Beginning with the line where "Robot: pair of" appears, repeat every remaining line of the entries exactly, the last line included.

### RECORD EXCERPTS
────────────────

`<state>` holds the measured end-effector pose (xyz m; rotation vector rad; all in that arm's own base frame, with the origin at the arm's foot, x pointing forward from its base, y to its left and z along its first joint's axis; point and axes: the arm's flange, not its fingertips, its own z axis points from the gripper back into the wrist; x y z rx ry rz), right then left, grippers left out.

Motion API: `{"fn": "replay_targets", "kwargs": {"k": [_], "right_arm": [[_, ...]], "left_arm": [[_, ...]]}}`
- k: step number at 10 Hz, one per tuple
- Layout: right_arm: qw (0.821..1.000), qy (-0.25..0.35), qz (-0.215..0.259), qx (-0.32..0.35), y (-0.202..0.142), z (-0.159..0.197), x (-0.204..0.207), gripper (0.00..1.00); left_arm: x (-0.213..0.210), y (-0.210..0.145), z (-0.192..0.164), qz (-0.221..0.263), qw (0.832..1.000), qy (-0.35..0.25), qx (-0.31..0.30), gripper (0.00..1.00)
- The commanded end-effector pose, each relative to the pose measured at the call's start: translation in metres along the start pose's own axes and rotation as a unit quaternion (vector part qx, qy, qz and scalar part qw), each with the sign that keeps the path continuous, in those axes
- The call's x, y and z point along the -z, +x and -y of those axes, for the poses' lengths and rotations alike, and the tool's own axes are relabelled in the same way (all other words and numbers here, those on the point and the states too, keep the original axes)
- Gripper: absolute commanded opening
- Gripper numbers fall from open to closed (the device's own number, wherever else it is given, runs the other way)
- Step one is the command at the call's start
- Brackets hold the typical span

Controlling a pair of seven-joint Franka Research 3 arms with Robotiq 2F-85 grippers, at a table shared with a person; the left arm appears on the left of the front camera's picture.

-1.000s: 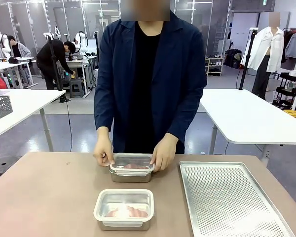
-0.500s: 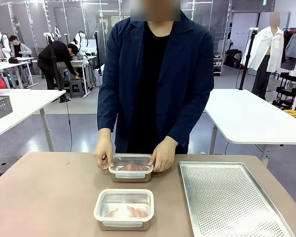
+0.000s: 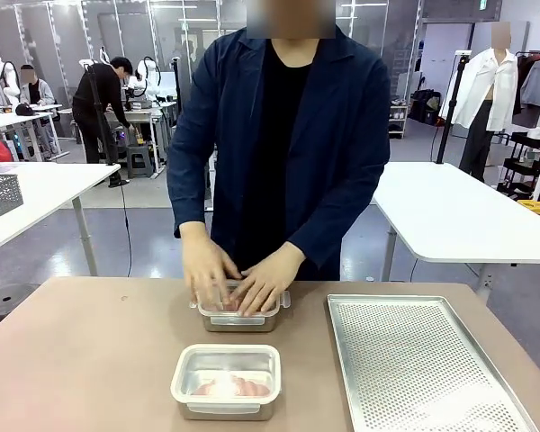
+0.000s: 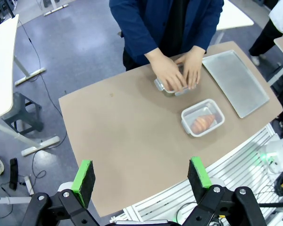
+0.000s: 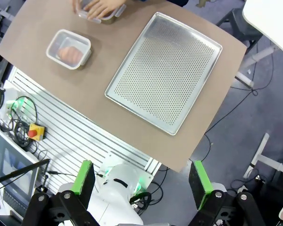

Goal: Place the bread into the airtight container.
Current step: Pick up a Butter Roll and place it into an empty Airtight Container.

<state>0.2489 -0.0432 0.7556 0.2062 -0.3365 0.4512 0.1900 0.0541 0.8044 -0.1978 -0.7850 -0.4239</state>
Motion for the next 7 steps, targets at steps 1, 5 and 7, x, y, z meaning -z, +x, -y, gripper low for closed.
{"fn": "replay_targets", "kwargs": {"k": [1,5,7], "right_arm": [[1.0,-0.001,0.0,-0.005,-0.001,0.0009,-0.0005,1.0],[1.0,-0.001,0.0,-0.005,-0.001,0.0009,-0.0005,1.0],[1.0,-0.001,0.0,-0.005,-0.001,0.0009,-0.0005,1.0]], "left_arm": [[-0.0002,0.0008,0.0011,0.001,1.0,-0.004,0.003,1.0],[-0.0002,0.0008,0.0011,0.001,1.0,-0.004,0.003,1.0],[-0.0002,0.0008,0.0011,0.001,1.0,-0.004,0.003,1.0]]}}
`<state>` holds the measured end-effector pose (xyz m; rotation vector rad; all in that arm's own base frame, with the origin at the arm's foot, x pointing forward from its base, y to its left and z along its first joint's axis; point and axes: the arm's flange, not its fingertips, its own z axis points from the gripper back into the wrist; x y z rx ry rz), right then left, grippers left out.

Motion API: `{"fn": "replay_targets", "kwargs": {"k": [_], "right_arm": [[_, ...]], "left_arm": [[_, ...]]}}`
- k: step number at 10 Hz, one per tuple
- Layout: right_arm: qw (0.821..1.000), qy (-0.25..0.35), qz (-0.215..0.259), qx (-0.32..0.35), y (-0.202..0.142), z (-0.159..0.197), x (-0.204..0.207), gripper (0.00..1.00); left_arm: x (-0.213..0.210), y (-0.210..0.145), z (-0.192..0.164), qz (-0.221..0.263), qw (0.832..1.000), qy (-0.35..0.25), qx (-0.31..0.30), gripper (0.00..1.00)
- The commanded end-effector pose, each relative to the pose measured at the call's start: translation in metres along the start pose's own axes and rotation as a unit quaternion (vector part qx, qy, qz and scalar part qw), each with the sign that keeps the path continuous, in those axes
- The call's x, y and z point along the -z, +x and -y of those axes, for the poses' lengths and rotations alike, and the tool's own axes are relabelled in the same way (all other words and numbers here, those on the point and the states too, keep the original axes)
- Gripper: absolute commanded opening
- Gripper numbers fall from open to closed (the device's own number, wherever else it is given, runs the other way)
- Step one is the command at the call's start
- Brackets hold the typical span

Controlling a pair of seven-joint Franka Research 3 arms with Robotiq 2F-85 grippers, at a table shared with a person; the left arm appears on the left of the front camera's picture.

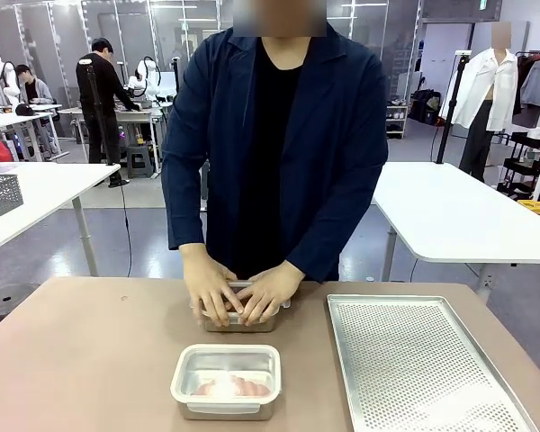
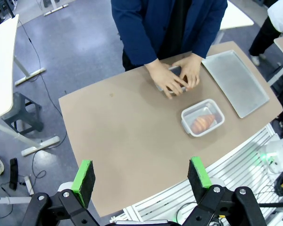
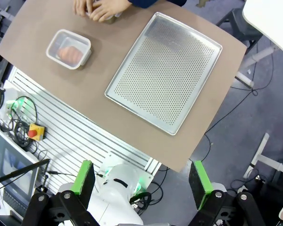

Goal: Place the bread into the airtight container.
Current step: Pick up a Butter Roll and place it into an empty Airtight Container.

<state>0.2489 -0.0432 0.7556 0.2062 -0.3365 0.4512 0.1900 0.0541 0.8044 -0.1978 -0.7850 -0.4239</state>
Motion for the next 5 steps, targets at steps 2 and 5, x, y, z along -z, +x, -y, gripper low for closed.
{"fn": "replay_targets", "kwargs": {"k": [2,5], "right_arm": [[1.0,-0.001,0.0,-0.005,-0.001,0.0009,-0.0005,1.0],[1.0,-0.001,0.0,-0.005,-0.001,0.0009,-0.0005,1.0]], "left_arm": [[-0.0002,0.0008,0.0011,0.001,1.0,-0.004,0.003,1.0],[-0.0002,0.0008,0.0011,0.001,1.0,-0.004,0.003,1.0]]}}
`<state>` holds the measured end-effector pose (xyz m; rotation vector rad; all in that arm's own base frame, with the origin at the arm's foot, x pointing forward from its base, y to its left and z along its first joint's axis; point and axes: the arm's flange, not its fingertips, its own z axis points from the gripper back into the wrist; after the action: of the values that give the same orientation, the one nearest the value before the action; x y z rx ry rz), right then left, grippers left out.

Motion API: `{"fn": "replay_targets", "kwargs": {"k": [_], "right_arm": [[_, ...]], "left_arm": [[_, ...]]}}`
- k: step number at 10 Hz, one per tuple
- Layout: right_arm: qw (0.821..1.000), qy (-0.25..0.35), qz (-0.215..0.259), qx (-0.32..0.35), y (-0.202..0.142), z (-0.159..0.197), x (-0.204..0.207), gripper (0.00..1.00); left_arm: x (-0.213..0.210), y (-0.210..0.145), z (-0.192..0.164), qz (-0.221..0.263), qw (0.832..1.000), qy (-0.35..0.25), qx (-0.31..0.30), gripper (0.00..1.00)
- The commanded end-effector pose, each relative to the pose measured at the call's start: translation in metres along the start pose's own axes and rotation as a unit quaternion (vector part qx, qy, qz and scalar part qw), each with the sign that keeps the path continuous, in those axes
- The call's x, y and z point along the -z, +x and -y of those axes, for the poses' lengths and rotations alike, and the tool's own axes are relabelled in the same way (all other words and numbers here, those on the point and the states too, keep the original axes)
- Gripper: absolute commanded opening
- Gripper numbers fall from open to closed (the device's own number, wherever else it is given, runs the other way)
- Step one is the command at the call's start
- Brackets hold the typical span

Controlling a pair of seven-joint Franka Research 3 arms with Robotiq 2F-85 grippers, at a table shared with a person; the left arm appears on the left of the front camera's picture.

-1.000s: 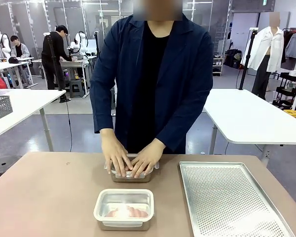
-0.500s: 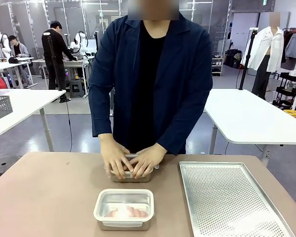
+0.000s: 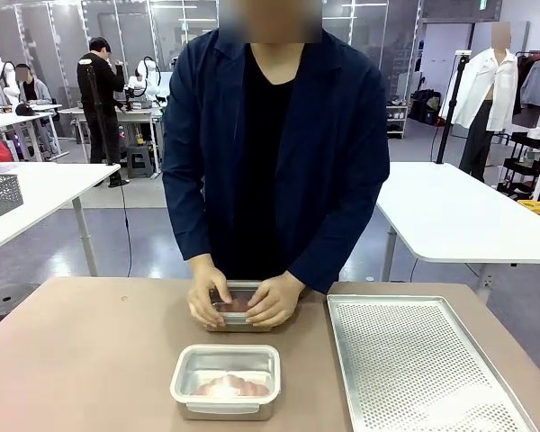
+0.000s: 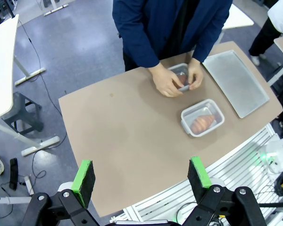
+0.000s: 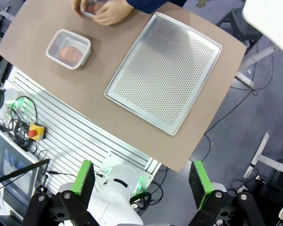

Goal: Place the bread into the airtight container.
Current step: Pick up a Butter Roll and place it into an empty Airtight Container.

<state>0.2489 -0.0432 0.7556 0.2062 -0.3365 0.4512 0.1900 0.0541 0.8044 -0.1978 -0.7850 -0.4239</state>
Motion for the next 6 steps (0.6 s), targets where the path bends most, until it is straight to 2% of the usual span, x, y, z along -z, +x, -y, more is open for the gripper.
{"fn": "replay_targets", "kwargs": {"k": [1,6], "right_arm": [[1.0,-0.001,0.0,-0.005,-0.001,0.0009,-0.0005,1.0],[1.0,-0.001,0.0,-0.005,-0.001,0.0009,-0.0005,1.0]], "left_arm": [[-0.0002,0.0008,0.0011,0.001,1.0,-0.004,0.003,1.0],[-0.0002,0.0008,0.0011,0.001,1.0,-0.004,0.003,1.0]]}}
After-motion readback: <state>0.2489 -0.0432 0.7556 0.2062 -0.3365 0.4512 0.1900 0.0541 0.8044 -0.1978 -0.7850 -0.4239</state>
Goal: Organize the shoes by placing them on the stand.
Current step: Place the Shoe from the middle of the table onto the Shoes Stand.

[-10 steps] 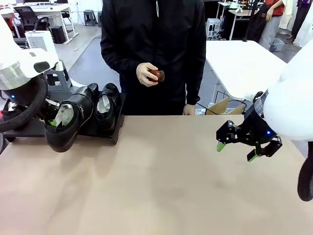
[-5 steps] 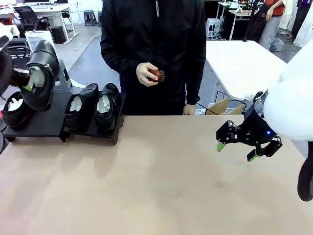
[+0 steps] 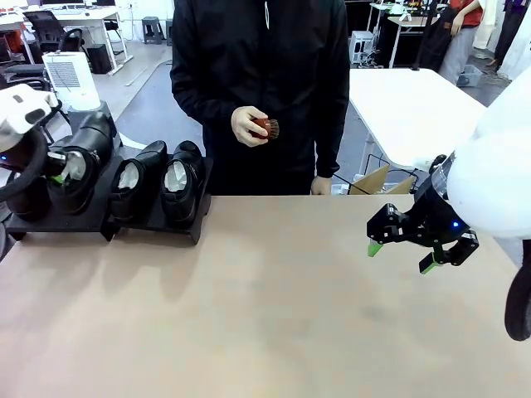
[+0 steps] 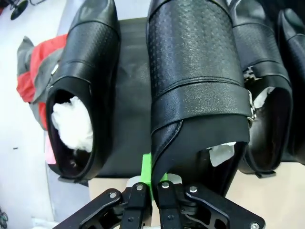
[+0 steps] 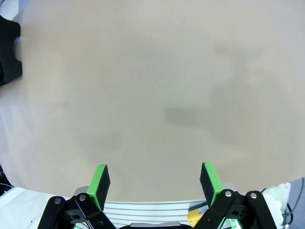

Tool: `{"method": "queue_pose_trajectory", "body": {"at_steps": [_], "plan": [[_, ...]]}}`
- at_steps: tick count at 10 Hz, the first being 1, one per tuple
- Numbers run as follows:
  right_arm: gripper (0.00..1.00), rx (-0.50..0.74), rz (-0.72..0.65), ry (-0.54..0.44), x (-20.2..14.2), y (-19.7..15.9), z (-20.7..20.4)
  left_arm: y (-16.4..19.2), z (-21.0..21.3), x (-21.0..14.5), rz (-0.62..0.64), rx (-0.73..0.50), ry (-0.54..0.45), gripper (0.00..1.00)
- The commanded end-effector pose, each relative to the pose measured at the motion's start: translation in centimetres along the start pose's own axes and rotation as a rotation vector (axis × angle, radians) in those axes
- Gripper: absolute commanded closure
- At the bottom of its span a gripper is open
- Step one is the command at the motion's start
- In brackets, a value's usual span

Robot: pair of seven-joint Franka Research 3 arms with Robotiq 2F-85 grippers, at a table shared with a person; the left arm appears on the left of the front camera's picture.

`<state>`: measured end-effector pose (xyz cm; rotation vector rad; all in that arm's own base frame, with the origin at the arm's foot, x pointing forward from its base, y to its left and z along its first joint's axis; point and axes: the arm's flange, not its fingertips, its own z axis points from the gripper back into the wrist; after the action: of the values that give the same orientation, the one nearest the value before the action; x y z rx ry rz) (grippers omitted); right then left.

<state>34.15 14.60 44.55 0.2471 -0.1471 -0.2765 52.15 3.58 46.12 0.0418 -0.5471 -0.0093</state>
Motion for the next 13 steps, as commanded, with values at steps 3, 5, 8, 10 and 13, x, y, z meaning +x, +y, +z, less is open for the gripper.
{"method": "queue_pose_trajectory", "body": {"at_steps": [3, 5, 8, 10, 13], "plan": [[0.00, 0.008, 0.000, 0.000, 0.0, 0.1, 0.0, 0.0, -1.7, 0.7, 0.015, 0.017, -0.023, 1.00], [0.00, 0.008, 0.000, 0.000, 0.0, 0.1, 0.0, 0.0, -2.8, 0.5, 0.033, 0.021, -0.011, 1.00], [0.00, 0.008, 0.000, 0.000, 0.0, 0.1, 0.0, 0.1, -4.3, 0.1, 0.062, 0.034, -0.013, 1.00], [0.00, 0.008, 0.000, 0.000, 0.0, 0.1, 0.0, 0.0, -4.6, -0.2, 0.078, 0.029, 0.003, 0.95], [0.00, 0.008, 0.000, 0.000, 0.0, 0.1, 0.0, 0.2, -3.7, 0.3, 0.079, 0.090, -0.031, 0.37]]}}
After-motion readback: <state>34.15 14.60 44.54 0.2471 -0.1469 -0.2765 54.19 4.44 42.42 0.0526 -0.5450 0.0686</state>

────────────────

### EXERCISE RESPONSE
Robot: pair of seven-joint Franka Research 3 arms with Robotiq 2F-85 grippers, at a table shared with a person; the left arm appears on the left of the front camera's picture.

`<state>`: measured end-effector pose (xyz cm; rotation vector rad; all in that arm's own base frame, with the origin at the arm's foot, x pointing forward from its base, y to its left and z along its first joint's axis; point and axes: the arm's flange, not its fingertips, its own z axis points from the gripper back into the wrist; after the action: of the values that give the same orientation, the one nearest the value before the action; x y z rx ry rz) (grippers omitted); right then left.

<state>34.15 14.60 44.55 0.2471 -0.1471 -0.2765 52.15 3.58 46.12 0.0418 -0.5471 -0.0093</state>
Motion for the next 13 steps, as commanded, with values at steps 3, 5, 8, 10 and 13, x, y, z meaning +x, +y, +z, less is open for the gripper.
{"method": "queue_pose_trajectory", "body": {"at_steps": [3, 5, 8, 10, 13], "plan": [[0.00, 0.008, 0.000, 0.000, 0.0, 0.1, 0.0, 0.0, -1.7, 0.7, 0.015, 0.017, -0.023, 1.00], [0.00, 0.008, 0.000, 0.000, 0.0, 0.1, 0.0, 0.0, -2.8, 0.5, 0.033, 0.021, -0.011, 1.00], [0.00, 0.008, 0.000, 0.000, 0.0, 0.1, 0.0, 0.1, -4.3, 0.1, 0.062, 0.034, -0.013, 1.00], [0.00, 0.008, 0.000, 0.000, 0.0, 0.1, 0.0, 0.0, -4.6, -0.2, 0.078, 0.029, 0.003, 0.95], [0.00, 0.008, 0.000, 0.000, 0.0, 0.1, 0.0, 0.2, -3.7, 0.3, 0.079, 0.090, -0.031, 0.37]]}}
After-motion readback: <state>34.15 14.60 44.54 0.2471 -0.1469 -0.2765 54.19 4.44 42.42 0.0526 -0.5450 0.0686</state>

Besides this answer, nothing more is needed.